Fermati questa mattina 17 componenti di una banda criminale sudamericana presente sul territorio di Milano.

La “Barrio 18”, questo il nome della “pandilla” salvadoregna, si è resa responsabile di diverse azioni criminali, ricostruite dagli agenti della Squadra mobile questura di Milano.

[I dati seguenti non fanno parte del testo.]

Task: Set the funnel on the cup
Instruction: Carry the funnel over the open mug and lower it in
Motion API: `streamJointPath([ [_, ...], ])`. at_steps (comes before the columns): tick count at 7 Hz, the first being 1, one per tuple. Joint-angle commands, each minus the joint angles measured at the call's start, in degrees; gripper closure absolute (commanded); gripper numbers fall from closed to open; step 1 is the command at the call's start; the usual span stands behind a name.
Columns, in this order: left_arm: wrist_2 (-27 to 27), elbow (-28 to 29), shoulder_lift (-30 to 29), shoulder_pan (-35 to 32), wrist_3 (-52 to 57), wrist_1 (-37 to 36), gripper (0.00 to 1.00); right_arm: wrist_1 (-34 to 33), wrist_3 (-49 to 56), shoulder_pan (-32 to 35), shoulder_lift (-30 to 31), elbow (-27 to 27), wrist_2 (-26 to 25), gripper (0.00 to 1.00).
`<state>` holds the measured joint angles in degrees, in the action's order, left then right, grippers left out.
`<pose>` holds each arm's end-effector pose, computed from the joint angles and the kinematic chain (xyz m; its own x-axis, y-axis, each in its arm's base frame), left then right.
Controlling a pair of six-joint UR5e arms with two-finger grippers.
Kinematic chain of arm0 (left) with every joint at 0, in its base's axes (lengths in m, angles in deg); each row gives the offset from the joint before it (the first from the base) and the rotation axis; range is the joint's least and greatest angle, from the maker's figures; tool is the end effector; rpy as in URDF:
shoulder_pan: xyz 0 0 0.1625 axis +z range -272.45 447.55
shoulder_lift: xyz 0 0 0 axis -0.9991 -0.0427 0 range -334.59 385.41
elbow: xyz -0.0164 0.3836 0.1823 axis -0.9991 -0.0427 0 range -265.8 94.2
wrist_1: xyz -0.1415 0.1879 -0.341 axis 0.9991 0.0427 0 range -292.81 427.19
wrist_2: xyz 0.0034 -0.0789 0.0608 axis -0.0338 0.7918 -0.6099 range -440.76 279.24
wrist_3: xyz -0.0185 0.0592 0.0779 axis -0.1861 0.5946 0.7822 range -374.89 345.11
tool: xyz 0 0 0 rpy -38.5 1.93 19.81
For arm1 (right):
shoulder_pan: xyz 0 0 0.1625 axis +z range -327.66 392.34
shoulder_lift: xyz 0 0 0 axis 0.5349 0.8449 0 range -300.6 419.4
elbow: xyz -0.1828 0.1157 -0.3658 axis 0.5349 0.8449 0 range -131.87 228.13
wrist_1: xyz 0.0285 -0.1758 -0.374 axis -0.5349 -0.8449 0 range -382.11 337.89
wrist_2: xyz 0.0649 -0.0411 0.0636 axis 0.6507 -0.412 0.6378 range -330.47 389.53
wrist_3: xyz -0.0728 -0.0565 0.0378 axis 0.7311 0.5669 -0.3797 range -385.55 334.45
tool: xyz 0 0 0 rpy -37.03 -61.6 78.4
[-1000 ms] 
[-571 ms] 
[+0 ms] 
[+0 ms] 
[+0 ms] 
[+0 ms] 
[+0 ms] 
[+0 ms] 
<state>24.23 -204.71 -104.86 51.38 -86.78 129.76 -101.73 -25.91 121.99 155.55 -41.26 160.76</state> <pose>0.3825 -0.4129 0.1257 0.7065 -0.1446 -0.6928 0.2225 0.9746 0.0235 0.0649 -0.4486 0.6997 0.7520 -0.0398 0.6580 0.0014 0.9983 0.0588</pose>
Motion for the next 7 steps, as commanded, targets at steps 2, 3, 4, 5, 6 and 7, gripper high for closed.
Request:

Le indagini sono iniziate il 12 luglio 2020 quando un gruppo di salvadoregni aveva accoltellato un loro connazionale a bordo di un autobus di linea.

Subito era emerso il legame della vittima con un’altra banda, composta anch’essa da salvadoregni, la “Ms13”, e che il movente del tentato omicidio andava ricercato in un contrasto tra i due gruppi criminali; un altro episodio simile era già avvenuto nel febbraio 2020 quando un altro appartenente alla “Ms13” era stato aggredito in un giardino pubblico con calci, pugni, bastoni e un coltello.

La ferocia dei componenti della pandilla “Barrio18” si era manifestata anche nel corso di una rapina ad un loro connazionale: nel settembre 2020, all’interno di una stazione cittadina, per sottrarre una catenina d’oro i rapinatori non avevano esitato a pestare la vittima con calci, pugni e a ferirla con una bottiglia di vetro rotta.

Sempre nel 2020, a novembre, tre componenti della banda avevano rapinato una guardia giurata della propria pistola mentre si trovavano a bordo di un treno diretto in provincia di Pavia.